A Design Philosophy Rooted in Silence
Japan's work on supersonic design predates Re-BooT by decades. Through an earlier program called S4, JAXA developed a conceptual 50-seat transport targeting Mach 1.6 with a range of roughly 6,300 kilometers. The agency set a sonic boom threshold of 85 PLdB or less to enable overland flight. It also aimed to cut structural weight by at least 15 percent compared to Concorde. Re-BooT builds on this foundation, with plans to validate those design assumptions through actual flight testing and feed the results into international rulemaking discussions at ICAO.

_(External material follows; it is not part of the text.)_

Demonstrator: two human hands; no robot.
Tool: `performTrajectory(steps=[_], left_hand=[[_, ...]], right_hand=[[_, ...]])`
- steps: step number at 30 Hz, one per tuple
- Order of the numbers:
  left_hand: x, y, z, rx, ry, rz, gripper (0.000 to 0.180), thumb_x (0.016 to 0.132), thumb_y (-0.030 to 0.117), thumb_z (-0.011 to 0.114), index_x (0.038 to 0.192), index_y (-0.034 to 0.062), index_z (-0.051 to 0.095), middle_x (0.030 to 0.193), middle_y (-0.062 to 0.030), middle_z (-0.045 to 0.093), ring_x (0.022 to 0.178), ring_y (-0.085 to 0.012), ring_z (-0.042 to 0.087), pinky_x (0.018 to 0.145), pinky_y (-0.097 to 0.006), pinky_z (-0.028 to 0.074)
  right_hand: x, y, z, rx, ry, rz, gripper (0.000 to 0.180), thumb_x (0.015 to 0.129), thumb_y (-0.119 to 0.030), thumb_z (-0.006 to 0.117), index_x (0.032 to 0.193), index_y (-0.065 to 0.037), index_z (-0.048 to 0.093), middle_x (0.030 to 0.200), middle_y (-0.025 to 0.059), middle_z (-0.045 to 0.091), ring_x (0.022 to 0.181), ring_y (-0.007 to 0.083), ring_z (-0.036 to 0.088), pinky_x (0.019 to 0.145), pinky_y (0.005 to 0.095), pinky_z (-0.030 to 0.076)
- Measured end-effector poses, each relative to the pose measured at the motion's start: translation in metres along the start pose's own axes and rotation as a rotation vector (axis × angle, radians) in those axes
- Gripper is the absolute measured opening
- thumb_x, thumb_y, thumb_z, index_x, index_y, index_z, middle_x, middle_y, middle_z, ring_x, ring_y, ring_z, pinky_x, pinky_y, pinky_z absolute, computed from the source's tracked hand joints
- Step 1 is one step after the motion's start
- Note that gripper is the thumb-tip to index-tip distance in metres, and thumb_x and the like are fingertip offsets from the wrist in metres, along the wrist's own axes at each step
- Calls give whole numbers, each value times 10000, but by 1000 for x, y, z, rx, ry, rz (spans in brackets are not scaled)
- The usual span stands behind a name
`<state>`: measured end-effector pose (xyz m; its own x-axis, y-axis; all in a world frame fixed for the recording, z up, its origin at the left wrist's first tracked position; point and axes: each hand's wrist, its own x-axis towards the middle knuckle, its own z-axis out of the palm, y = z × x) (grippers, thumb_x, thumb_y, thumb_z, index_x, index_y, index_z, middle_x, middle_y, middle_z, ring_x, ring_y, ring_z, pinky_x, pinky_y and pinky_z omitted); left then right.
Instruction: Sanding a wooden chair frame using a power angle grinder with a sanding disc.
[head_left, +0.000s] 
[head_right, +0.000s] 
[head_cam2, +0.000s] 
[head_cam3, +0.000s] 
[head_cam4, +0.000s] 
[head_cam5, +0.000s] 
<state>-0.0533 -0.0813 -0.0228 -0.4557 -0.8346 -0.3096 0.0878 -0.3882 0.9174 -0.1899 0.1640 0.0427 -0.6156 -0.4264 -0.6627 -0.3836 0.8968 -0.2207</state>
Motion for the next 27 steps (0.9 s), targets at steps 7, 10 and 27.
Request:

JAXA has collaborated with NASA and Boeing on wind tunnel testing for years. In 2023, the agency ran scale models of NASA's X-59 through its supersonic wind tunnel in Chofu, Japan. The cooperation runs both directions: JAXA's flight data is expected to inform global noise standards for next-generation supersonic aircraft.
NASA's X-59: The Regulatory Linchpin
While JAXA focuses on research, NASA's X-59 Quesst aircraft is trying to produce the empirical evidence regulators need to lift the ban on overland supersonic flight in the United States. Built by Lockheed Martin's Skunk Works division, the X-59 completed its first flight on October 28, 2025, after years of delays. The aircraft is designed to cruise at Mach 1.42 at 55,000 feet while producing a sound on the ground of roughly 75 EPNdB, which NASA describes as a quiet thump rather than a thunderclap.
By late April 2026, the X-59 had completed 12 test flights, reaching altitudes of 43,000 feet and speeds approaching Mach 0.95. NASA expects to complete envelope expansion and initial acoustic validation by the end of 2026. If the data shows what NASA hopes it will, the results could feed into new FAA noise standards as early as 2028.
Boom's Private-Sector Bet
The commercial race is being led by Boom Supersonic, whose XB-1 demonstrator became the first independently developed jet to break the sound barrier on January 28, 2025, over the Mojave Desert. The aircraft reached Mach 1.122 at 35,290 feet. Boom claims its Boomless Cruise technology, based on the well-known physics of Mach cutoff, allowed the XB-1 to go supersonic six times across two flights without producing an audible boom on the ground.
Boom's next step is the Overture, a 64- to 80-passenger airliner targeting Mach 1.7. The company has 130 orders and pre-orders from United Airlines, American Airlines, and Japan Airlines. Production is scheduled to begin in 2026 at a new factory in Greensboro, North Carolina. Boom is developing its own engine, Symphony, a medium-bypass turbofan designed to enable high-altitude acceleration without afterburners.
A Global Contest With Real Stakes
The supersonic jet market is projected to grow from roughly $31 billion in 2026 to $38.5 billion by 2030, according to industry estimates. Hermeus, based in Atlanta, is working on hypersonic aircraft targeting Mach 5. China's COMAC has proposed the C949, a Mach 1.6 airliner. Spike Aerospace is developing a windowless supersonic business jet with panoramic cabin displays.
JAXA's contribution is less flashy than some of its competitors, but potentially more consequential. The Re-BooT project is explicitly designed to position Japan for participation in future international supersonic aircraft programs. As JAXA has noted, no single nation can develop these aircraft alone. Japan's strategy is to own the technology that everyone else will need: the ability to fly fast without making noise.
The FAA's eVTOL pilot program recently demonstrated how quickly regulatory frameworks can shift when the technology is ready. Whether supersonic aviation follows the same trajectory depends on whether programs like Re-BooT and X-59 can deliver the data regulators are waiting for.